• **EXERCISE DIRECTIONS**
For the listing below, output exactly the lines from the line with "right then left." up to and including the line with "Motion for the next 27", and no other lines.

• **RECORDS FOR THIS TASK**
--------------------
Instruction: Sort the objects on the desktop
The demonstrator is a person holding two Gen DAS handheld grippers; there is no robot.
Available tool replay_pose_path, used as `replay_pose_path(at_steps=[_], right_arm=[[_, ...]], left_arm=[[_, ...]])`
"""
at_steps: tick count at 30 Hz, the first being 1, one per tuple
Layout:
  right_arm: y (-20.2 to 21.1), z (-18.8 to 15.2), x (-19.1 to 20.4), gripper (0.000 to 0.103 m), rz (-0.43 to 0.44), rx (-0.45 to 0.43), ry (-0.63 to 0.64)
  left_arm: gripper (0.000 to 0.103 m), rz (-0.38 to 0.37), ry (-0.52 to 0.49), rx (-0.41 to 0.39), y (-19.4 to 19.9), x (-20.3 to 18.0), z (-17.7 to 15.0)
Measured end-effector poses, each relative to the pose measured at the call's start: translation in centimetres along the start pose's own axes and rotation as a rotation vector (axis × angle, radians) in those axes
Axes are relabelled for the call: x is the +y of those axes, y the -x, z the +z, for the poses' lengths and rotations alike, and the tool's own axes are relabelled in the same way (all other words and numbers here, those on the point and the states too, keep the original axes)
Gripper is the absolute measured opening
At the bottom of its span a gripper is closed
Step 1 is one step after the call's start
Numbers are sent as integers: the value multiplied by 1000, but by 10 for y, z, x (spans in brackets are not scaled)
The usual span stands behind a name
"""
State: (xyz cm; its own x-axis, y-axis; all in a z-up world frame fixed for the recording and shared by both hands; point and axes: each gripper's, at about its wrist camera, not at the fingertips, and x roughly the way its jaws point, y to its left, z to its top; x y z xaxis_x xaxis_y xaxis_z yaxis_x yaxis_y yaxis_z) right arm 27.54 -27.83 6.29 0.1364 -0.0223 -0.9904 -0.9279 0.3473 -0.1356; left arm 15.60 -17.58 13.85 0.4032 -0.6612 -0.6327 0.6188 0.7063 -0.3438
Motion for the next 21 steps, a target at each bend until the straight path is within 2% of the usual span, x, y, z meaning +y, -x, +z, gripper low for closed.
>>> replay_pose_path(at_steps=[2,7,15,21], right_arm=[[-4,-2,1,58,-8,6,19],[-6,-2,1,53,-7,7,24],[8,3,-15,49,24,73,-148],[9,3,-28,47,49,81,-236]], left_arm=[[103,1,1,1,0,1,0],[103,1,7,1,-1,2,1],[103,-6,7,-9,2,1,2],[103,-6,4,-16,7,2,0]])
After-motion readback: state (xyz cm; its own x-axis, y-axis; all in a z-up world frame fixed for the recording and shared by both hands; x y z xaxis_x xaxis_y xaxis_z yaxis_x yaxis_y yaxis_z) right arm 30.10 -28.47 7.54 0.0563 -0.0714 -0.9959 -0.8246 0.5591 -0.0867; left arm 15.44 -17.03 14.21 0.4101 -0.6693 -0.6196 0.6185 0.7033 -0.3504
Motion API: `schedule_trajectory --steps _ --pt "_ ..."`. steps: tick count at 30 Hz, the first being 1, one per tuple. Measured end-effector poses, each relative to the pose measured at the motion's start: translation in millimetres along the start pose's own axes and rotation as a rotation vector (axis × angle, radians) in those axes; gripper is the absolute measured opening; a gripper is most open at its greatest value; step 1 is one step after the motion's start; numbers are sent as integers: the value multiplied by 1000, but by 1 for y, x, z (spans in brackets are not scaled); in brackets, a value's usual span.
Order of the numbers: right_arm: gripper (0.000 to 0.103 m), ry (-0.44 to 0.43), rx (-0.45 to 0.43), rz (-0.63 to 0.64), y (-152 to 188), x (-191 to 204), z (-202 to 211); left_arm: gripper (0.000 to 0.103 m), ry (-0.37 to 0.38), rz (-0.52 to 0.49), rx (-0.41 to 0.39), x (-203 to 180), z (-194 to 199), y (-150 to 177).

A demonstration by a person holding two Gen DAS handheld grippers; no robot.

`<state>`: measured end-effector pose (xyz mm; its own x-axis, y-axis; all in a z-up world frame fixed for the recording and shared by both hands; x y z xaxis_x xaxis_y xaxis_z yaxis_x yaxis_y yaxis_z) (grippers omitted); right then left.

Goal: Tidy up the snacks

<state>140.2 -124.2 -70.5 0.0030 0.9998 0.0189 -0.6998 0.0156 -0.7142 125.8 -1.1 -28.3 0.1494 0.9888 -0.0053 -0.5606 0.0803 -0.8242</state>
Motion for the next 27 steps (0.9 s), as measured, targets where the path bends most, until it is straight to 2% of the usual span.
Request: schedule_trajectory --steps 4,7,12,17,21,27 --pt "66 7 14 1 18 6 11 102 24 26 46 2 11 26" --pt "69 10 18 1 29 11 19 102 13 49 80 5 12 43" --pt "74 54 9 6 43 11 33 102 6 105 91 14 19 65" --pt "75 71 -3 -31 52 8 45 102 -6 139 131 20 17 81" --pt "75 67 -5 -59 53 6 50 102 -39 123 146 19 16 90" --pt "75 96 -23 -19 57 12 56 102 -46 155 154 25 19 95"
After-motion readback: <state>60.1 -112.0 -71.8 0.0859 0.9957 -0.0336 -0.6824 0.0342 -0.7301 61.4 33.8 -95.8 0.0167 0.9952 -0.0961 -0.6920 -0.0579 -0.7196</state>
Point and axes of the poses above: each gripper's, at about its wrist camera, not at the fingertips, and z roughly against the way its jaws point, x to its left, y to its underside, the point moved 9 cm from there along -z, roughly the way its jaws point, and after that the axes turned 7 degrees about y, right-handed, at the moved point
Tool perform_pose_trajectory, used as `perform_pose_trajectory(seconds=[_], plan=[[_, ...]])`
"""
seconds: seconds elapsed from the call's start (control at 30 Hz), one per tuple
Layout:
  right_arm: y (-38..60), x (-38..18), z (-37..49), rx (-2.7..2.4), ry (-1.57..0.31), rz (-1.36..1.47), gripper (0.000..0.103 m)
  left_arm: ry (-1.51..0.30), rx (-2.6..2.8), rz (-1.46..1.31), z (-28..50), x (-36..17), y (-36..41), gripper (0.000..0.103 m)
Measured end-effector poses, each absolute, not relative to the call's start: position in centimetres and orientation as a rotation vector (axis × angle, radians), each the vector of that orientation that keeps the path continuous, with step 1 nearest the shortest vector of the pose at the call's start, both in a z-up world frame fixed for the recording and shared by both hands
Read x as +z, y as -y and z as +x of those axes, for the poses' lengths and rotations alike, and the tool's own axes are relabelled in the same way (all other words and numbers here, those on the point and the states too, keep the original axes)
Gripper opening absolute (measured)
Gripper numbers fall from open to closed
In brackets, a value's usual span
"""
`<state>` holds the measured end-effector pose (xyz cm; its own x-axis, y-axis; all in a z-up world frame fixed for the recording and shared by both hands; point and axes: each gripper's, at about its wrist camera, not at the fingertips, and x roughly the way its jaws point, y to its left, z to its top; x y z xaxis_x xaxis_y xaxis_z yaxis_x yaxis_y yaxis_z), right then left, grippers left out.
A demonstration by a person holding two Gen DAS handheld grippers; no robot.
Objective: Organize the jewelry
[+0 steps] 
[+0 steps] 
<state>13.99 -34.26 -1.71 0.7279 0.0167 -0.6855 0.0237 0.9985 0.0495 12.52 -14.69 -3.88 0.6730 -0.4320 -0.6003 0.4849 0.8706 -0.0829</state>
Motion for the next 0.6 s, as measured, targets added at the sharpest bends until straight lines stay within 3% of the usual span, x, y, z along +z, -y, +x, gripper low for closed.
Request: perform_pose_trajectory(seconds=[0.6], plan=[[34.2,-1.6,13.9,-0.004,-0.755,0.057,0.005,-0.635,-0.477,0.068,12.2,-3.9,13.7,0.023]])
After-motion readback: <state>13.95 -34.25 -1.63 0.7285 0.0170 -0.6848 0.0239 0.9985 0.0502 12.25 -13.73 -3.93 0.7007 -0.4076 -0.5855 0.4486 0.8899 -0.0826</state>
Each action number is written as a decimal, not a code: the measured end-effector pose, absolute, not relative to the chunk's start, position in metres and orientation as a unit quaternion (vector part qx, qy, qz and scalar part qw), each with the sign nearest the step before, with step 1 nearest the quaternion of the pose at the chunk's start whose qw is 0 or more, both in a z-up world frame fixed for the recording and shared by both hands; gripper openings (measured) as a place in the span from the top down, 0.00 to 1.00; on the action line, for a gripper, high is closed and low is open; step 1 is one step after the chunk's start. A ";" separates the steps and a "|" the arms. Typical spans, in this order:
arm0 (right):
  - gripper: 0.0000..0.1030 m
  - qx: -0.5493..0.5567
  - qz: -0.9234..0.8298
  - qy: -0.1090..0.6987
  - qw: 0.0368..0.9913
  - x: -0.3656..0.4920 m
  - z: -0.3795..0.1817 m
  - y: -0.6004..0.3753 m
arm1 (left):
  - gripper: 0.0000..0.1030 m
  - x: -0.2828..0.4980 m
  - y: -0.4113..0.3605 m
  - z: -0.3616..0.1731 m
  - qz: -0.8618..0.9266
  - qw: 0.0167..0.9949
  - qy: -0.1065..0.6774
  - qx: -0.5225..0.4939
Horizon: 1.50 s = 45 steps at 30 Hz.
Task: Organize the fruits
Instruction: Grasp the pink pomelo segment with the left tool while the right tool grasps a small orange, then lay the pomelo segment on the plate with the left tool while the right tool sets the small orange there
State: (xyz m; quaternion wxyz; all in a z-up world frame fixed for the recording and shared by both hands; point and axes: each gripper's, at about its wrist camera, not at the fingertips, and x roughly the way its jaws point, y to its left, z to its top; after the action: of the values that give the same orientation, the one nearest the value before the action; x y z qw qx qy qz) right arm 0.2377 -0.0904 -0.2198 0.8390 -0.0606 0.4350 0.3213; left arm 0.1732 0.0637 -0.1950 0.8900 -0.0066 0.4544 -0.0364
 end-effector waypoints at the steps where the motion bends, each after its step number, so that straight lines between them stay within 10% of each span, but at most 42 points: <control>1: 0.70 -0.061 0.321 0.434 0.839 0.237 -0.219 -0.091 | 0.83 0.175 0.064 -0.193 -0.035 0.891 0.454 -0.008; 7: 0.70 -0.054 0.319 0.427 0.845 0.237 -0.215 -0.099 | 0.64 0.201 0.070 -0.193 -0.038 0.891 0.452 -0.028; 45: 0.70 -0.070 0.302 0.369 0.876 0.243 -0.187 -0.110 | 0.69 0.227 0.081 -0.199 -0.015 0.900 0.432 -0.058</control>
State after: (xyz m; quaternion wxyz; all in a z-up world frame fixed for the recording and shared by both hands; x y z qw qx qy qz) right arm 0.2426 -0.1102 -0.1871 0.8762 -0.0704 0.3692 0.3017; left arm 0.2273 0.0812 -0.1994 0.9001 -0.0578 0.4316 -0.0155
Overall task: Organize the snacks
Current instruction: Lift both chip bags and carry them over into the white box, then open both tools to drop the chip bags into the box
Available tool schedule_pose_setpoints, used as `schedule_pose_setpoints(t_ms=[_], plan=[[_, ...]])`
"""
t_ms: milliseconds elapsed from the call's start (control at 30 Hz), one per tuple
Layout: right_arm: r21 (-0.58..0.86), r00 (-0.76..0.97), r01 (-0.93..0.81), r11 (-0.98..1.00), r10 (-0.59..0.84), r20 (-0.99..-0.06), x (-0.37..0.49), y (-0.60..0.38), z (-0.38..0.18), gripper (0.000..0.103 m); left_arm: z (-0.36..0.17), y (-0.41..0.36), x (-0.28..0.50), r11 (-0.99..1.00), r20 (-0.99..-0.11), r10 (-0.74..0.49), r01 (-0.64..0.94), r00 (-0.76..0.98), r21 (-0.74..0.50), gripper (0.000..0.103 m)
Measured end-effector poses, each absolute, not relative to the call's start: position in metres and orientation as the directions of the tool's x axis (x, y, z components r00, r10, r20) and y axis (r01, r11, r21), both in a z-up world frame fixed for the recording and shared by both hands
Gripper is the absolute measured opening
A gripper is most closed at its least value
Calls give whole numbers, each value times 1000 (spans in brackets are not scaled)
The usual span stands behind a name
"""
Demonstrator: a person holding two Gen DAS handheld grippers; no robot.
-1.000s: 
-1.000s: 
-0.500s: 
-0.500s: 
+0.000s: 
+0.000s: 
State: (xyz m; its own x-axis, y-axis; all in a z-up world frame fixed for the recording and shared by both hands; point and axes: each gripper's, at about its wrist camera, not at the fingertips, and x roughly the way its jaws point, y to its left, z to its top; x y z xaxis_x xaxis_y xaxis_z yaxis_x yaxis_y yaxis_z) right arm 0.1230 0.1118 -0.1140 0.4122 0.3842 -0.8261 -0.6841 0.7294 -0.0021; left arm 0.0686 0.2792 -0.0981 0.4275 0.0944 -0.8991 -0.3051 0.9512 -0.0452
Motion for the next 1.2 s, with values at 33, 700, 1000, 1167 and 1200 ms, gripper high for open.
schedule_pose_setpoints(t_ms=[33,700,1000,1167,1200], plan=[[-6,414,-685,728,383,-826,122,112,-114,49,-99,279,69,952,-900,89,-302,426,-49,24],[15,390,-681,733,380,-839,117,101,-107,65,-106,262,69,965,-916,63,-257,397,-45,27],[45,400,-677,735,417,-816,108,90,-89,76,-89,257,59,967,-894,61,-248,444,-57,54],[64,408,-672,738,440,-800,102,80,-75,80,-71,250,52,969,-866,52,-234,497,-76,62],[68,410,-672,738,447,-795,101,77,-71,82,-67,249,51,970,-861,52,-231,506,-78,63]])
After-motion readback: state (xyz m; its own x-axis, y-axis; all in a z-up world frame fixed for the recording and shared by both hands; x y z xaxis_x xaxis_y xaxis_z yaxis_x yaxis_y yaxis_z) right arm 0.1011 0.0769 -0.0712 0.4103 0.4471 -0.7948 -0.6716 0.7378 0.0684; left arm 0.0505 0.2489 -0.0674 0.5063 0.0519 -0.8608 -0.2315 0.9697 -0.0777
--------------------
• **EXERCISE RESULT**
`<state>`: measured end-effector pose (xyz mm; its own x-axis, y-axis; all in a z-up world frame fixed for the recording and shared by both hands; x y z xaxis_x xaxis_y xaxis_z yaxis_x yaxis_y yaxis_z) (grippers omitted); right then left.

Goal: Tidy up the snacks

<state>140.2 -124.2 -70.5 0.0030 0.9998 0.0189 -0.6998 0.0156 -0.7142 125.8 -1.1 -28.3 0.1494 0.9888 -0.0053 -0.5606 0.0803 -0.8242</state>
Motion for the next 27 steps (0.9 s), as measured, targets where the path bends most, until it is straight to 2% of the usual span.

This exercise has nothing more to it.